Los que cuidaban de los cerdos salieron huyendo, y fueron a contar en el pueblo y por los campos lo sucedido. La gente acudió a ver lo que había pasado. Y cuando llegaron a donde estaba Jesús, vieron sentado, vestido y en su cabal juicio al endemoniado que había tenido la legión de espíritus. La gente estaba asustada, y los que habían visto lo sucedido con el endemoniado y con los cerdos, se lo contaron a los demás. Entonces comenzaron a rogarle a Jesús que se fuera de aquellos lugares.
Al volver Jesús a la barca, el hombre que había estado endemoniado le rogó que lo dejara ir con él. Pero Jesús no se lo permitió, sino que le dijo:
—Vete a tu casa, con tus parientes, y cuéntales todo lo que el Señor te ha hecho, y cómo ha tenido compasión de ti.
El hombre se fue, y comenzó a contar por los pueblos de Decápolis lo que Jesús había hecho por él; y todos se quedaron admirados.
Cuando Jesús regresó en la barca al otro lado del lago, se le reunió mucha gente, y él se quedó en la orilla. En esto llegó uno de los jefes de la sinagoga, llamado Jairo, que al ver a Jesús se echó a sus pies y le rogó mucho, diciéndole:
—Mi hija se está muriendo; ven a poner tus manos sobre ella, para que sane y viva.
Jesús fue con él, y mucha gente lo acompañaba apretujándose a su alrededor. Entre la multitud había una mujer que desde hacía doce años estaba enferma, con derrames de sangre. Había sufrido mucho a manos de muchos médicos, y había gastado todo lo que tenía, sin que le hubiera servido de nada. Al contrario, iba de mal en peor. Cuando oyó hablar de Jesús, esta mujer se le acercó por detrás, entre la gente, y le tocó la capa. Porque pensaba: «Tan solo con que llegue a tocar su capa, quedaré sana.» Al momento, el derrame de sangre se detuvo, y sintió en el cuerpo que ya estaba curada de su enfermedad.
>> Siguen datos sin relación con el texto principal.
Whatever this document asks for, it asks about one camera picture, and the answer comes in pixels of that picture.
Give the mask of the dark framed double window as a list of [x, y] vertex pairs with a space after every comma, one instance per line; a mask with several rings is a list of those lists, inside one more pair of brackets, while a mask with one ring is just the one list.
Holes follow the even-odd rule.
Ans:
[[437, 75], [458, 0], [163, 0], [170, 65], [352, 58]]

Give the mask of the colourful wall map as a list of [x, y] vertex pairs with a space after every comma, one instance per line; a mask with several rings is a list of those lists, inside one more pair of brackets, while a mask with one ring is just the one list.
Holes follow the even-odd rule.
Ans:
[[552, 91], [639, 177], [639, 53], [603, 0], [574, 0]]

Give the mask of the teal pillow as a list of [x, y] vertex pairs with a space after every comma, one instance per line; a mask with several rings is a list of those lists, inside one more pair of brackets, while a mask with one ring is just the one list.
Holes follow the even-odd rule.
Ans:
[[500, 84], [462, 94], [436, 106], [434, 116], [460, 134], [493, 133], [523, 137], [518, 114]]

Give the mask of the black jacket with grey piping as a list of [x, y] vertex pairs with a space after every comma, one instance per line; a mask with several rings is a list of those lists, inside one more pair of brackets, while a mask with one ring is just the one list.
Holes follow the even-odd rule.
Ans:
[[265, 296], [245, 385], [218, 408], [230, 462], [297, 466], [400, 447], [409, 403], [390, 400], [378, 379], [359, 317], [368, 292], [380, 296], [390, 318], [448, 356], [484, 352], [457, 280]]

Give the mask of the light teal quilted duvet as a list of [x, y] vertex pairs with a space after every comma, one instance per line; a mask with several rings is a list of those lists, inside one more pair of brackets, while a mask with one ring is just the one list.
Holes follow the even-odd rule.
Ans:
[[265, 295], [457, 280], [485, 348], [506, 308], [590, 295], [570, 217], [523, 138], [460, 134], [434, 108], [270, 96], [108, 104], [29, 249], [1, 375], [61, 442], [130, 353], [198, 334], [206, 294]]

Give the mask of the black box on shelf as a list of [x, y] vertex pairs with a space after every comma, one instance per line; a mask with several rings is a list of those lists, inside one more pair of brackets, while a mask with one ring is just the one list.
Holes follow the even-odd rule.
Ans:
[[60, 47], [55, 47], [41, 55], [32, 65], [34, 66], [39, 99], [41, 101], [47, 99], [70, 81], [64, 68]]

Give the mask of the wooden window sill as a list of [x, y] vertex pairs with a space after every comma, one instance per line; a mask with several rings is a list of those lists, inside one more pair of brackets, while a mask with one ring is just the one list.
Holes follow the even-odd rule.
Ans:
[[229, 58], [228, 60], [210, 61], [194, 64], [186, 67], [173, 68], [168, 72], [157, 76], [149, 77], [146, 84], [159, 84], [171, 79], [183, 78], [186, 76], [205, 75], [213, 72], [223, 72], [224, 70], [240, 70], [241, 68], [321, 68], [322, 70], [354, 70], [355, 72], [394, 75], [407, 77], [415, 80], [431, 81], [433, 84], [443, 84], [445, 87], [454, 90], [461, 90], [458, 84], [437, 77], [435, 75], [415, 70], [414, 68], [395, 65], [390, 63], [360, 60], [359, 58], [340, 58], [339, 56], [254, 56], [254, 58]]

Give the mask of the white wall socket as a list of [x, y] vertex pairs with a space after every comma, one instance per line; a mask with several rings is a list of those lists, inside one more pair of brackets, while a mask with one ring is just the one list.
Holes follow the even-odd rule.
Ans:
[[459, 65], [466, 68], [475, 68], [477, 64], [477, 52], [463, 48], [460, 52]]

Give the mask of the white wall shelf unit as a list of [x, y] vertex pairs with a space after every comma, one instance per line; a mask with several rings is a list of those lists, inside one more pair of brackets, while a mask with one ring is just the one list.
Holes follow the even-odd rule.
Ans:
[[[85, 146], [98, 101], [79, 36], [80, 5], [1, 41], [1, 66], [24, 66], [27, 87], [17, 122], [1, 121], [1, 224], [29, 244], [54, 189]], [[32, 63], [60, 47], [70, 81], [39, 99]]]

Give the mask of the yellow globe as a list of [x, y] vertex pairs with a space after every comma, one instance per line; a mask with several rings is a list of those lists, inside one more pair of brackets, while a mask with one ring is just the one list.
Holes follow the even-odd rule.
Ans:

Jesús, dándose cuenta de que había salido poder de él, se volvió a mirar a la gente, y preguntó:
—¿Quién me ha tocado la ropa?
Sus discípulos le dijeron:
—Ves que la gente te oprime por todos lados, y preguntas “¿Quién me ha tocado?”
Pero Jesús seguía mirando a su alrededor, para ver quién lo había tocado. Entonces la mujer, temblando de miedo y sabiendo lo que le había pasado, fue y se arrodilló delante de él, y le contó toda la verdad. Jesús le dijo:
—Hija, por tu fe has sido sanada. Vete tranquila y curada ya de tu enfermedad.
Todavía estaba hablando Jesús, cuando llegaron unos de casa del jefe de la sinagoga a decirle al padre de la niña:
—Tu hija ha muerto. ¿Para qué molestar más al Maestro?
Pero Jesús, sin hacer caso de ellos, le dijo al jefe de la sinagoga:
—No tengas miedo; cree solamente.
Y no dejó que lo acompañaran más que Pedro, Santiago y Juan, el hermano de Santiago. Al llegar a la casa del jefe de la sinagoga y ver el alboroto y la gente que lloraba y gritaba, entró y les dijo:
—¿Por qué hacen tanto ruido y lloran de esa manera? La niña no está muerta, sino dormida.
La gente se rió de Jesús, pero él los hizo salir a todos, y tomando al padre, a la madre y a los que lo acompañaban, entró a donde estaba la niña. La tomó de la mano y le dijo:
—Talitá, cum (que significa: «Muchacha, a ti te digo, levántate»).
Al momento, la muchacha, que tenía doce años, se levantó y echó a andar. Y la gente se quedó muy admirada. Pero Jesús ordenó severamente que no se lo contaran a nadie, y luego mandó que dieran de comer a la niña.